Ce bourrage de crâne n’est évidemment pas une spécificité russe. En Europe occidentale, aussi, la ruse a fonctionné. Bien sûr, comparaison n’est pas raison, l’Italie n’est pas la Russie, mais sous le règne de Silvio Berlusconi, magnat de la télévision privée et publique, l’Italie a démontré que le bourrage de crâne pratiqué par une télévision frivole et docile permet de faire l’économie d’un bourrage des urnes.
Et que dire des Etats-Unis, où, à mille lieues du New York Times et des grands médias pondérés, les pitbulls de Fox News, les télévangélistes et les brailleurs radiophoniques à la Rush Limbaugh alimentent un électorat « de niche », ultra-conservateur, camé aux outrances et à la déraison, dont on perçoit aujourd’hui l’influence néfaste sur la tonalité agressive et simpliste des élections primaires républicaines ?

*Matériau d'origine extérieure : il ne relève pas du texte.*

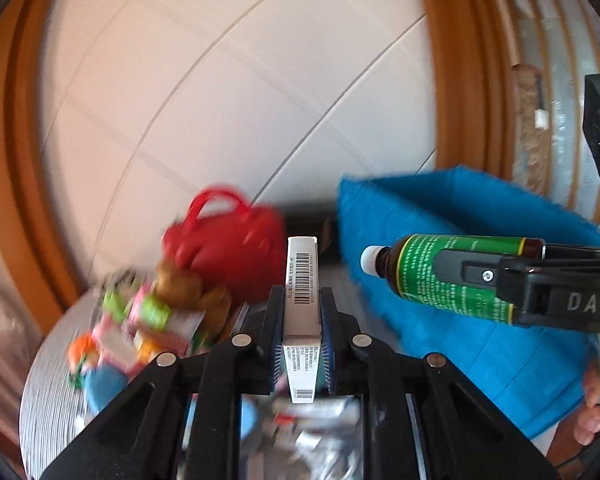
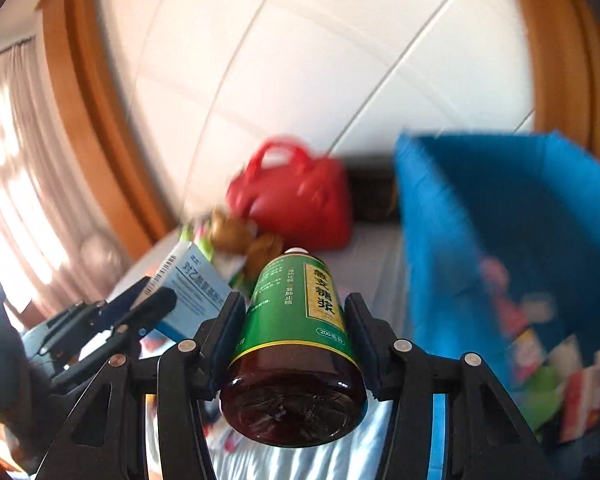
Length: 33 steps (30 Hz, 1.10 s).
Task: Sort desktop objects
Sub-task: 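Carry the bottle and small box over the crate and open both tools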
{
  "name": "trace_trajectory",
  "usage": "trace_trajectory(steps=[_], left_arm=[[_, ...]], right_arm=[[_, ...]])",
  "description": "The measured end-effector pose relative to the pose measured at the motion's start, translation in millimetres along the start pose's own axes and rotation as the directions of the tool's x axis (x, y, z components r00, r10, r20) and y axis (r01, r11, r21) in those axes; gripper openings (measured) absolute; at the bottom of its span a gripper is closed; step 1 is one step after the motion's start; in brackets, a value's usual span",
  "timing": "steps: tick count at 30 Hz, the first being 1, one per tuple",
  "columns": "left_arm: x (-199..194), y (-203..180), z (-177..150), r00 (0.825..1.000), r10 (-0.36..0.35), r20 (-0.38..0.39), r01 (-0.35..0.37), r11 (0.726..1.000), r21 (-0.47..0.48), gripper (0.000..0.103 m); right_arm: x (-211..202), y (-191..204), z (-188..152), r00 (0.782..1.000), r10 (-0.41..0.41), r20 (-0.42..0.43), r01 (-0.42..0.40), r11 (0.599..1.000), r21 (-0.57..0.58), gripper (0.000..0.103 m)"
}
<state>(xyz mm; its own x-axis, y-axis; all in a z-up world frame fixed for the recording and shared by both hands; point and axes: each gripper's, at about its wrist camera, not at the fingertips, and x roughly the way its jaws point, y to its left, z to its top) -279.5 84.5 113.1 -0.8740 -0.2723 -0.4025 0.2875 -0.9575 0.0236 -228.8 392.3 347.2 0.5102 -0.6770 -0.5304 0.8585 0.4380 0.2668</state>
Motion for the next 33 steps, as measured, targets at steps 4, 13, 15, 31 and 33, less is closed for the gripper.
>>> trace_trajectory(steps=[4,13,15,31,33], left_arm=[[0,-42,43,0.995,-0.067,0.068,0.064,0.997,0.051,0.016],[27,-152,104,0.967,-0.253,-0.03,0.255,0.96,0.114,0.016],[44,-176,110,0.951,-0.292,-0.102,0.302,0.948,0.104,0.016],[163,-285,71,0.765,-0.283,-0.578,0.381,0.923,0.052,0.016],[170,-292,64,0.744,-0.269,-0.612,0.378,0.924,0.054,0.016]], right_arm=[[-47,-29,23,0.993,-0.076,0.086,0.074,0.997,0.029,0.051],[-115,-130,44,0.957,-0.271,0.105,0.263,0.961,0.087,0.051],[-118,-159,43,0.958,-0.276,0.072,0.267,0.957,0.113,0.051],[-82,-286,20,0.919,-0.325,-0.221,0.349,0.934,0.079,0.051],[-74,-293,18,0.9,-0.343,-0.27,0.363,0.932,0.025,0.051]])
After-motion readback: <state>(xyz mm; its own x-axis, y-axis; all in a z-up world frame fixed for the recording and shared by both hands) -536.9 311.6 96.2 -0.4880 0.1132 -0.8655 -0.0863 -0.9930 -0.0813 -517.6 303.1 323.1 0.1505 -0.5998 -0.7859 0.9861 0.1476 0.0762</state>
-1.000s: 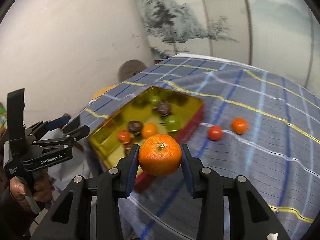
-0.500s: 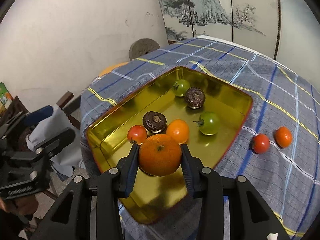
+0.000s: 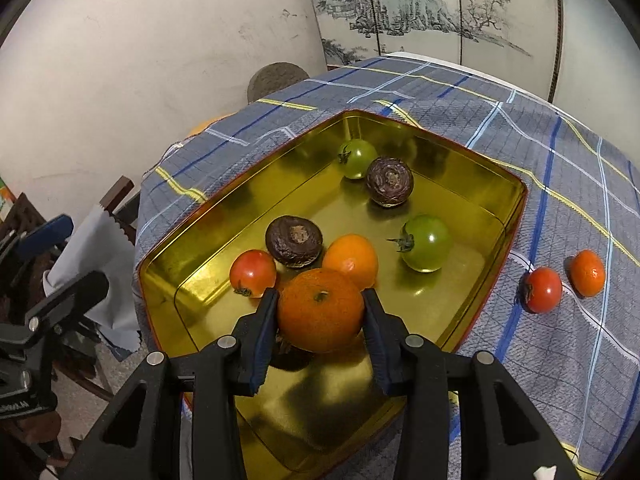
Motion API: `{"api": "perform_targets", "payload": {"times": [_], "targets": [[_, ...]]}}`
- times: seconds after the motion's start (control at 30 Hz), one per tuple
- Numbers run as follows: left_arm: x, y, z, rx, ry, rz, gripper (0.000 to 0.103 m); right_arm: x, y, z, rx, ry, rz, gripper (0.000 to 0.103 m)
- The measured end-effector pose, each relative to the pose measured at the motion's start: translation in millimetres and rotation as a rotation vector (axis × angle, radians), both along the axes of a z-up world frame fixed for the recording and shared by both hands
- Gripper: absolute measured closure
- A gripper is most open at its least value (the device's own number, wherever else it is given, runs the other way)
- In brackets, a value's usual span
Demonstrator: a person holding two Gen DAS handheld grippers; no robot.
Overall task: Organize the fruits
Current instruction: 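Lower the tangerine into the tin and open the right tool, then move the left tool to the red tomato on the cloth and grasp it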
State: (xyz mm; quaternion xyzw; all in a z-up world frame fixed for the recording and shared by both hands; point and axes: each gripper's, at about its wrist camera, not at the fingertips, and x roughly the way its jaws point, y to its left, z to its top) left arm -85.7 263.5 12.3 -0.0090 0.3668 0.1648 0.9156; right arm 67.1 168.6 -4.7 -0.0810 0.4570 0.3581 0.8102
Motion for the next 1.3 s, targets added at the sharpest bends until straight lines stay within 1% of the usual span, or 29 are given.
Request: {"api": "perform_targets", "payload": {"times": [0.03, 0.1, 0.17, 0.27, 0.4, 0.5, 0.6, 0.73, 0.77, 0.83, 0.9, 0.93, 0.97, 1.03, 1.1, 1.13, 1.17, 1.2, 1.23, 1.27, 1.3], "targets": [[0.7, -0.1, -0.9, 0.000, 0.003, 0.000, 0.018, 0.7, -1.2, 1.1, 0.014, 0.001, -0.004, 0.058], [0.7, -0.4, -1.9, -0.002, 0.004, -0.002, 0.018, 0.7, -4.4, 5.7, 0.042, -0.006, -0.007, 0.045], [1.8, -1.2, -3.2, 0.000, 0.010, -0.002, 0.017, 0.3, -7.5, 11.7, 0.072, -0.017, -0.004, 0.039], [1.7, -2.2, -2.6, 0.000, 0.010, -0.005, 0.017, -1.5, -13.5, 20.9, 0.096, -0.042, -0.016, 0.039], [1.8, -5.9, -1.3, 0.010, 0.011, -0.013, 0.017, -4.5, -39.0, 32.2, 0.136, -0.063, -0.063, 0.037], [3.4, -10.4, -0.6, 0.015, 0.017, -0.024, 0.017, -8.1, -72.3, 35.5, 0.151, -0.072, -0.123, 0.035], [5.1, -18.1, 3.1, 0.010, 0.016, -0.054, 0.017, -9.3, -116.3, 33.7, 0.138, -0.078, -0.202, 0.035], [13.9, -39.0, 13.6, -0.022, 0.012, -0.161, 0.017, -6.0, -184.0, 26.0, 0.066, -0.094, -0.324, 0.035], [15.9, -43.5, 16.7, -0.022, 0.006, -0.181, 0.017, -4.3, -208.2, 21.9, 0.034, -0.097, -0.372, 0.035], [21.8, -59.3, 25.8, -0.015, -0.012, -0.238, 0.017, -2.4, -240.0, 17.0, -0.013, -0.104, -0.433, 0.035], [31.0, -76.6, 35.8, -0.041, -0.030, -0.317, 0.017, -2.3, -278.0, 9.9, -0.062, -0.108, -0.503, 0.035], [35.7, -83.6, 39.7, -0.059, -0.037, -0.352, 0.017, -1.8, -289.4, 6.5, -0.070, -0.105, -0.522, 0.035], [43.7, -94.7, 44.0, -0.082, -0.040, -0.403, 0.017, -2.0, -309.8, 3.0, -0.074, -0.097, -0.560, 0.035], [60.0, -112.0, 48.0, -0.113, -0.025, -0.493, 0.018, -1.2, -339.3, -2.2, -0.061, -0.079, -0.611, 0.035], [79.7, -132.6, 50.9, -0.134, -0.008, -0.597, 0.024, -0.5, -358.1, -5.4, -0.048, -0.071, -0.645, 0.035], [91.1, -144.7, 52.4, -0.123, -0.003, -0.659, 0.026, -0.4, -368.5, -7.7, -0.032, -0.064, -0.660, 0.035], [99.2, -152.7, 53.6, -0.110, 0.006, -0.698, 0.026, 0.1, -374.0, -9.4, -0.024, -0.062, -0.664, 0.035], [110.8, -164.0, 52.2, -0.092, 0.028, -0.759, 0.027, 0.3, -378.6, -11.7, -0.013, -0.058, -0.668, 0.035], [123.8, -174.9, 49.5, -0.068, 0.051, -0.826, 0.030, 0.6, -380.9, -14.5, -0.004, -0.054, -0.666, 0.035], [130.6, -181.6, 46.5, -0.047, 0.065, -0.862, 0.037, 0.1, -381.7, -16.3, 0.002, -0.051, -0.664, 0.034], [142.2, -191.3, 41.6, -0.009, 0.097, -0.915, 0.037, -0.3, -381.6, -17.6, 0.013, -0.052, -0.662, 0.034]]}}
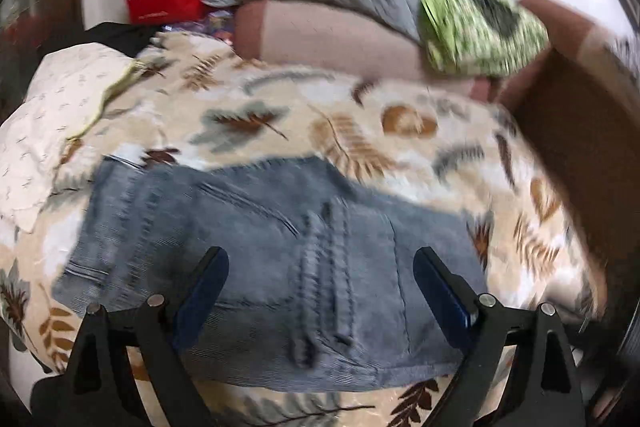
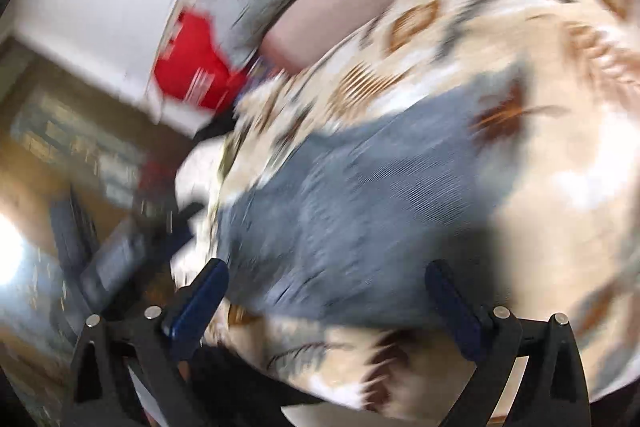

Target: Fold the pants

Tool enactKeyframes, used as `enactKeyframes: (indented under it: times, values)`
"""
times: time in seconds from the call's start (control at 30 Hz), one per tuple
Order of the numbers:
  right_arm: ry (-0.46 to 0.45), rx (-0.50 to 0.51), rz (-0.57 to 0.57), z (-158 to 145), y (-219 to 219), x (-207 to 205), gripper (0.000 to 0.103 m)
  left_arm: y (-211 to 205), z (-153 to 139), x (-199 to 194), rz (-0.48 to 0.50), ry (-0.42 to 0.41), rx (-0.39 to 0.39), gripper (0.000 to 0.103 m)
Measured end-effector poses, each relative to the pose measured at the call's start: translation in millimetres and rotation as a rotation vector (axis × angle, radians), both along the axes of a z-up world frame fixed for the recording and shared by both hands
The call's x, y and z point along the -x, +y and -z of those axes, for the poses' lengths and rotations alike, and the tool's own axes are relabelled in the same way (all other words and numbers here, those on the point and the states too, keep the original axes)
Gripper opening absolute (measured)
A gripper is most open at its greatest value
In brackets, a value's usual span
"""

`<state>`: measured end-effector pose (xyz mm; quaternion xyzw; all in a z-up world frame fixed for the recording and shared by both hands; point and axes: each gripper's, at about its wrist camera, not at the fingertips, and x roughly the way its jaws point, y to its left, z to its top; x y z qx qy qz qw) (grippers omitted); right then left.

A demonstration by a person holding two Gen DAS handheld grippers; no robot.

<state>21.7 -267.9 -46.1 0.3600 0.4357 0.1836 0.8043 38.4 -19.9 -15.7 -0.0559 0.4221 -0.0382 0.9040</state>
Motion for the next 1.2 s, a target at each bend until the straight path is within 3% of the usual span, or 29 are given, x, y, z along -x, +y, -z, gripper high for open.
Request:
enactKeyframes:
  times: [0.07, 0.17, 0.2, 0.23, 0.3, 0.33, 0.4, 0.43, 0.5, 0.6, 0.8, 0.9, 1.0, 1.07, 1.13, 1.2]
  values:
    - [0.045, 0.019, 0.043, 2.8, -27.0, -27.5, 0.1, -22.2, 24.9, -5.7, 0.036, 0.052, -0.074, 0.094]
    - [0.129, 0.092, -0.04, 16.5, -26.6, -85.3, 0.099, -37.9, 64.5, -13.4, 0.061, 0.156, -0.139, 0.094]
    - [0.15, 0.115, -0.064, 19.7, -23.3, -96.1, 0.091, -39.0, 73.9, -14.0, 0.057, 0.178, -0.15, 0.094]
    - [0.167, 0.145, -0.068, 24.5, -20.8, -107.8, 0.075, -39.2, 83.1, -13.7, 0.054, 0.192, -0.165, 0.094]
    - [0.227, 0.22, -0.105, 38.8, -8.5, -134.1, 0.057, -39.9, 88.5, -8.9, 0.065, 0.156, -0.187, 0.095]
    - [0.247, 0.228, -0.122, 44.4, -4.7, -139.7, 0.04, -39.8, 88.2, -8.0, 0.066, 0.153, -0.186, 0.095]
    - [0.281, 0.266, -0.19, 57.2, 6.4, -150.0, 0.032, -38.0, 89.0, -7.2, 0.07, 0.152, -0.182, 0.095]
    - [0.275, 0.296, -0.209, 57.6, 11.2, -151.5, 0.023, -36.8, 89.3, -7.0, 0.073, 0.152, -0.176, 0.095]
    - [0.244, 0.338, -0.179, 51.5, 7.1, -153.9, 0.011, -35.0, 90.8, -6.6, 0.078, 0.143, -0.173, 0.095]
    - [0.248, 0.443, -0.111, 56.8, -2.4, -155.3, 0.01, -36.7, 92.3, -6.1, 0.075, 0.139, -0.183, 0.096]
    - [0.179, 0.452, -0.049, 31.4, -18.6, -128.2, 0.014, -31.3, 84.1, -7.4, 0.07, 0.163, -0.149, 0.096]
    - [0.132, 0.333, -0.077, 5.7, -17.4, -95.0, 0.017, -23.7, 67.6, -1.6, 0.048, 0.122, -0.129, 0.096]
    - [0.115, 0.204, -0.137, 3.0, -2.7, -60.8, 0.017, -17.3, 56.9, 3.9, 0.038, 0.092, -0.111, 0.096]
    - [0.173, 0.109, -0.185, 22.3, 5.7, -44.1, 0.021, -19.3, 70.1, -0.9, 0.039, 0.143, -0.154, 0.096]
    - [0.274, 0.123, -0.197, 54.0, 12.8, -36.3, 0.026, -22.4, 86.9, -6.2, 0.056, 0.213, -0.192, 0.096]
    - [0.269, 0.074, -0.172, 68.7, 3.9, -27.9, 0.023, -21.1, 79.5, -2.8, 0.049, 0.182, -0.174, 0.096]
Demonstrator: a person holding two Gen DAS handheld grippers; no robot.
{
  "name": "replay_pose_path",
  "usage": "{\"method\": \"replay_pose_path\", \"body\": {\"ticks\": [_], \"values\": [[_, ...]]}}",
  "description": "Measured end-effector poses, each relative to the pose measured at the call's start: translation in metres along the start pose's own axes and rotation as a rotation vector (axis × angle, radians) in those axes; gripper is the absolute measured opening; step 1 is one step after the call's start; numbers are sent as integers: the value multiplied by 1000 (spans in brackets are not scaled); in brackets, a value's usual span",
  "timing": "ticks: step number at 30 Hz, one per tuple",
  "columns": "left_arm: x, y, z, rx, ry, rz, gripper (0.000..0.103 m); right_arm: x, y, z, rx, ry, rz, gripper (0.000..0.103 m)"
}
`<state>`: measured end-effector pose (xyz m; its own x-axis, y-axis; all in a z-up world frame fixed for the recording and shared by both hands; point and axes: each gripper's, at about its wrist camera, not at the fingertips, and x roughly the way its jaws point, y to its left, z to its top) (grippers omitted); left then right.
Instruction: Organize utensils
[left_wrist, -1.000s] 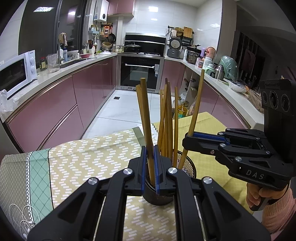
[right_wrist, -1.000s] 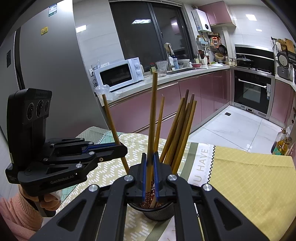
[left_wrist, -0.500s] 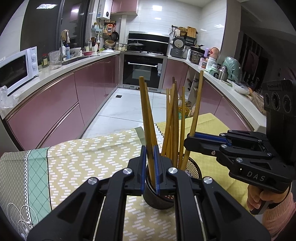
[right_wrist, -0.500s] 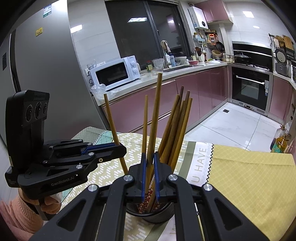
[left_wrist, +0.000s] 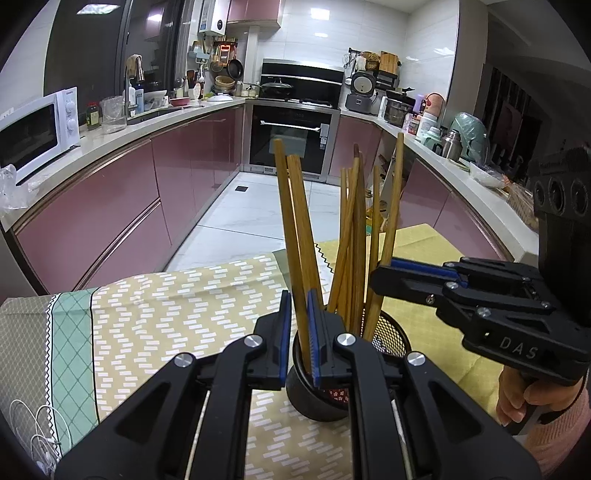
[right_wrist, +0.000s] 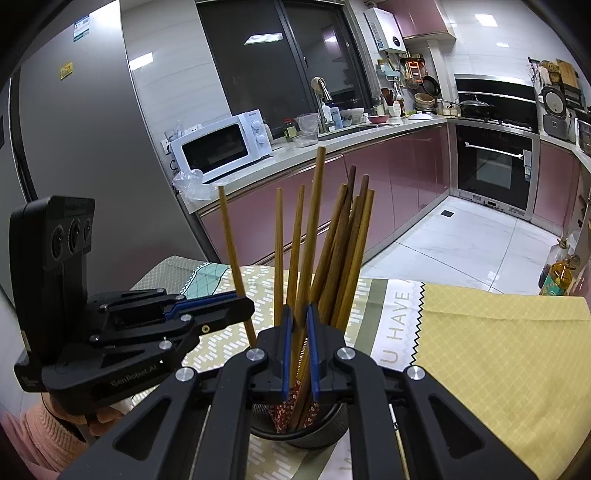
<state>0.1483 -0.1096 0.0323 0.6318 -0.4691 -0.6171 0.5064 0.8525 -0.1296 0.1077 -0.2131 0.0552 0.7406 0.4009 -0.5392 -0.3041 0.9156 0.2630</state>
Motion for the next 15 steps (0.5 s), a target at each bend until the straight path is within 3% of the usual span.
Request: {"method": "replay_pose_path", "body": {"ticks": [3, 8, 12, 15], "values": [[1, 1, -4, -13, -2, -2, 10, -3, 0, -1, 2, -4, 0, 8], [-5, 6, -14, -49, -19, -9, 24, -7, 0, -4, -2, -16, -5, 20], [-10, 8, -23, -55, -36, -7, 35, -9, 2, -6, -5, -20, -8, 23], [-18, 5, -29, -59, -57, 11, 51, -12, 4, -8, -5, -26, -6, 31]]}}
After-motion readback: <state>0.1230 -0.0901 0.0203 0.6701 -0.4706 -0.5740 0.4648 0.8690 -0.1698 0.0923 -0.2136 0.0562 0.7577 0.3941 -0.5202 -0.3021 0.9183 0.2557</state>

Les élections restent incontestablement un élément essentiel de la démocratie. Mais, entre « le bourrage des urnes et le bourrage de crâne », il n’est pas vain de méditer la mise en garde du président James Madison, le « père » de la Constitution américaine : « un gouvernement du peuple, si le peuple n’est pas informé ou est privé des moyens de s’informer, n’est rien d’autre que le prologue d’une farce ou d’une tragédie. Ou peut-être des deux. »
Monsieur Marthoz,
Vous dites que : « L’appel à la volonté populaire risque bien de servir de caution au renforcement d’un pouvoir arbitraire », cela semble être une contradiction ? Démocratie est le pouvoir du peuple et ce pouvoir se manifeste à travers du suffrage. Alors, si les gens décident qu’une proposition est celle qui leur convient le plus c’est leur choix et il doit être respecté. Je suis d’accord avec vous que la démocratie a des nouveaux défis et façons de s’exprimer, mais il est clair que c’est ce qu’il y a de mieux pour le moment, sauf si vous avez une meilleure idée.
D’autre part, pour être crédibles il faut commencer par donner l’exemple de démocratie. On ne peut prétendre continuer à jouer le rôle de juges de la démocratie dans le monde en décidant ce qui est démocratique et ce qui ne l’est pas. Imaginons que demain un pays tiers considère qu’il n’y a pas de démocratie en Belgique parce-que cela a pris trop de temps pour former un gouvernement, ou qu’en Italie ou en Grèce les gouvernements ont été substitués par des technocrates. Souvenez-vous qu’en Grèce le gouvernement a été obligé par l’Union européenne à ne pas soumettre l’accord d’austérité au référendum, est-ce que c’est démocratique ? Et aussi souvenez-vous de ce qu’il s’est passé avec les indignés en Espagne et dans d’autres pays européens, la protestation sociale a été étouffée par les gouvernements et les forces de police. L’Europe dans son ensemble n’est plus un référent de démocratie pour le monde. Alors, comment osez-vous critiquer d’autres pays ? La décision erronée de l’Europe de vouloir imposer un genre de démocratie qui n’existe même pas en Europe à causé et continue à causer des guerres, mort et destruction dans le monde.
Sur les médias européens je n’ose même pas parler, il suffit de lire quelques journaux internationaux et les reportages de quelques agences de presse pour savoir quelle est le système politique que ces grosses entreprises médiatiques soutiennent. C’est un bourrage de crâne généralisé en Europe. C’est à cause de cela justement que l’Europe d’aujourd’hui est majoritairement de droite. Qui sont les propriétaires des médias en Europe et quels sont leurs intérêts ? Voici une question à vous poser.